Now I can of course solve this by using boxed trait objects. But this kind of defeats one of the purposes of impl Trait, which is reducing heap allocation. The return type of one_or_two is trivially defined as an enum. In fact, a lot of functions that return a boxed trait object could return an enum that implements that same trait instead.

  1. For which traits is it possible to programmatically generate such enums and trait impls, given a list of types? (All?)
  2. Can we make this more automated by using a macro/compiler integration?

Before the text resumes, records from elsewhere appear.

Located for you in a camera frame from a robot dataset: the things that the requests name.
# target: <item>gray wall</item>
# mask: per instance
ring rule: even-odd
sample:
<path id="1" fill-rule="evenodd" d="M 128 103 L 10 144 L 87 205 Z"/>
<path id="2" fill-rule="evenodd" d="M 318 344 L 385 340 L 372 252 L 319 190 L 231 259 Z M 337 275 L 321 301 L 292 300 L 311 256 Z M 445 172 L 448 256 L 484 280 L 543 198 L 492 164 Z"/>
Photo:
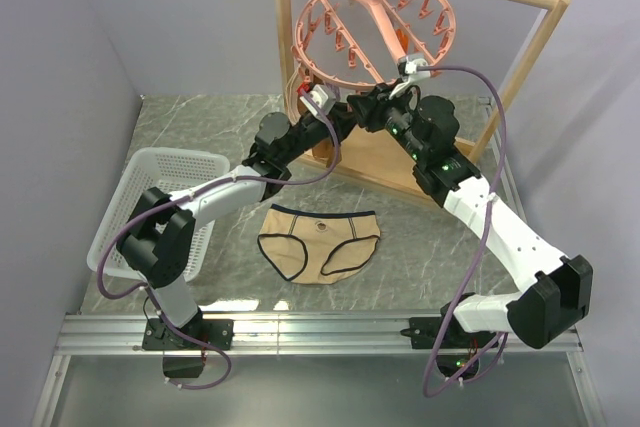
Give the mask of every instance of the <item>gray wall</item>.
<path id="1" fill-rule="evenodd" d="M 90 1 L 141 93 L 281 89 L 274 0 Z M 294 16 L 306 1 L 293 0 Z M 450 2 L 459 31 L 448 61 L 479 68 L 500 83 L 538 11 L 502 0 Z M 372 56 L 386 65 L 384 47 L 379 41 L 375 45 Z M 484 92 L 466 76 L 452 74 L 434 82 L 432 88 L 441 92 Z"/>
<path id="2" fill-rule="evenodd" d="M 28 425 L 136 96 L 87 0 L 0 0 L 0 423 Z"/>
<path id="3" fill-rule="evenodd" d="M 529 221 L 593 264 L 579 324 L 608 423 L 640 425 L 638 0 L 574 0 L 508 116 Z"/>

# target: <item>gray marble floor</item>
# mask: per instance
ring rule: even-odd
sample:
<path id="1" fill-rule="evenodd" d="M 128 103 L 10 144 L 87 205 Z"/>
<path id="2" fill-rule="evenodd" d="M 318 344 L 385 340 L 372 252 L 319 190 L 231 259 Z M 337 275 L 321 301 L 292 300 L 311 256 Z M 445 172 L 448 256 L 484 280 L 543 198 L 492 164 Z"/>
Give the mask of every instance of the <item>gray marble floor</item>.
<path id="1" fill-rule="evenodd" d="M 461 134 L 475 138 L 484 116 L 475 98 L 455 98 Z M 149 146 L 219 153 L 232 167 L 248 153 L 260 119 L 282 109 L 281 96 L 147 97 L 135 128 L 127 160 Z M 495 172 L 490 151 L 480 164 L 487 176 Z M 317 171 L 292 166 L 294 178 Z M 433 309 L 448 302 L 478 245 L 457 219 L 434 207 L 416 205 L 388 194 L 336 180 L 304 187 L 286 187 L 274 203 L 309 212 L 375 210 L 382 231 L 378 251 L 355 276 L 331 286 L 285 282 L 260 254 L 256 236 L 271 202 L 248 206 L 219 219 L 213 229 L 205 263 L 190 283 L 197 302 L 207 310 L 386 310 Z M 110 290 L 130 281 L 109 278 Z M 508 293 L 515 286 L 490 253 L 485 254 L 469 290 Z M 143 294 L 109 301 L 98 293 L 95 278 L 82 307 L 85 313 L 140 313 Z"/>

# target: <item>perforated basket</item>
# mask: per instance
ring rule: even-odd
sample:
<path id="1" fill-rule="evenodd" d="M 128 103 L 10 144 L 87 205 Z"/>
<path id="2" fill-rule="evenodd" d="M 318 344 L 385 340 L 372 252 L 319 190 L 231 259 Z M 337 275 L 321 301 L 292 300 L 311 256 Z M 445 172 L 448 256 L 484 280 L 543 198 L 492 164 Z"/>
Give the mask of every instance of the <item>perforated basket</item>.
<path id="1" fill-rule="evenodd" d="M 136 152 L 124 171 L 120 183 L 102 218 L 87 255 L 89 268 L 95 271 L 105 247 L 127 223 L 140 195 L 150 187 L 163 192 L 182 190 L 207 182 L 229 172 L 229 160 L 216 154 L 163 147 L 145 148 Z M 191 243 L 189 262 L 184 271 L 187 281 L 200 272 L 211 238 L 214 222 L 198 230 Z M 107 260 L 105 273 L 114 277 L 140 279 L 124 258 L 114 249 Z"/>

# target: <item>clothing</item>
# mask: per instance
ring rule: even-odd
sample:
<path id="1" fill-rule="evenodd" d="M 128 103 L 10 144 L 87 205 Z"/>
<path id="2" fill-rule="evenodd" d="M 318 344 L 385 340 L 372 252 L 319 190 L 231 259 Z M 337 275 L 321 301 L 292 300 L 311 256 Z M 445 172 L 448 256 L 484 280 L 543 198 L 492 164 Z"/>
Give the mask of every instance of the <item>clothing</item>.
<path id="1" fill-rule="evenodd" d="M 315 214 L 273 204 L 258 247 L 286 281 L 333 284 L 358 273 L 379 240 L 373 211 Z"/>

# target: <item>black waistband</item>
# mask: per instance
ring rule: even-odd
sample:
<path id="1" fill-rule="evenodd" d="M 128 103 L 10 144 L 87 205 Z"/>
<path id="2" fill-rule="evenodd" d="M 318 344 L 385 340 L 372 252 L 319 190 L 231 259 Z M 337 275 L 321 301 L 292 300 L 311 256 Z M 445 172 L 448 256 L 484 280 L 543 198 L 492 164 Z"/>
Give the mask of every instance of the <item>black waistband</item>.
<path id="1" fill-rule="evenodd" d="M 287 209 L 286 207 L 282 207 L 278 204 L 272 204 L 271 208 L 285 214 L 299 215 L 300 217 L 311 217 L 314 219 L 348 219 L 354 217 L 368 217 L 370 215 L 376 215 L 373 210 L 368 210 L 366 212 L 352 212 L 346 214 L 316 214 L 315 212 L 302 212 L 301 210 Z"/>

If you want to support multiple levels of impl Trait return values, it seems impossible to do without compiler magic.


#19

I think a lot of us have been independently coming up with this “enum impl Trait” idea from various angles. Unified Errors, a non-proliferation treaty, and extensible types and Allow return more then one error type from function? and pre-RFC: anonymous enums are some existing threads that all ended up discussing it.


#20

I’d like to update my attitude (which was stated here Allow return more then one error type from function?)

Although I encourage all language improvements like this one for example. I need to say that I’m fine with the concept of create-own-error-and-implement-trait-From-for-each-error-which-can-occur in libraries (which I wasn’t at the time of wrting the above post). Especially with crate failure. Error management is good enough and accomplished from my point of view, I feel comfortable using it. Be aware that I write occasionally toy rust code.

BTW: I recently change my-custom-type with failure and it looks great (https://github.com/xliiv/numsys/pull/1/files#diff-b4aea3e418ccdb71239b96952d9cddb6L33-L61). So simple. Only code which I expected.

In application: maintaining own cutom type with manual implementation of Display & Error feels too expensive. Crate Failure makes it acceptable.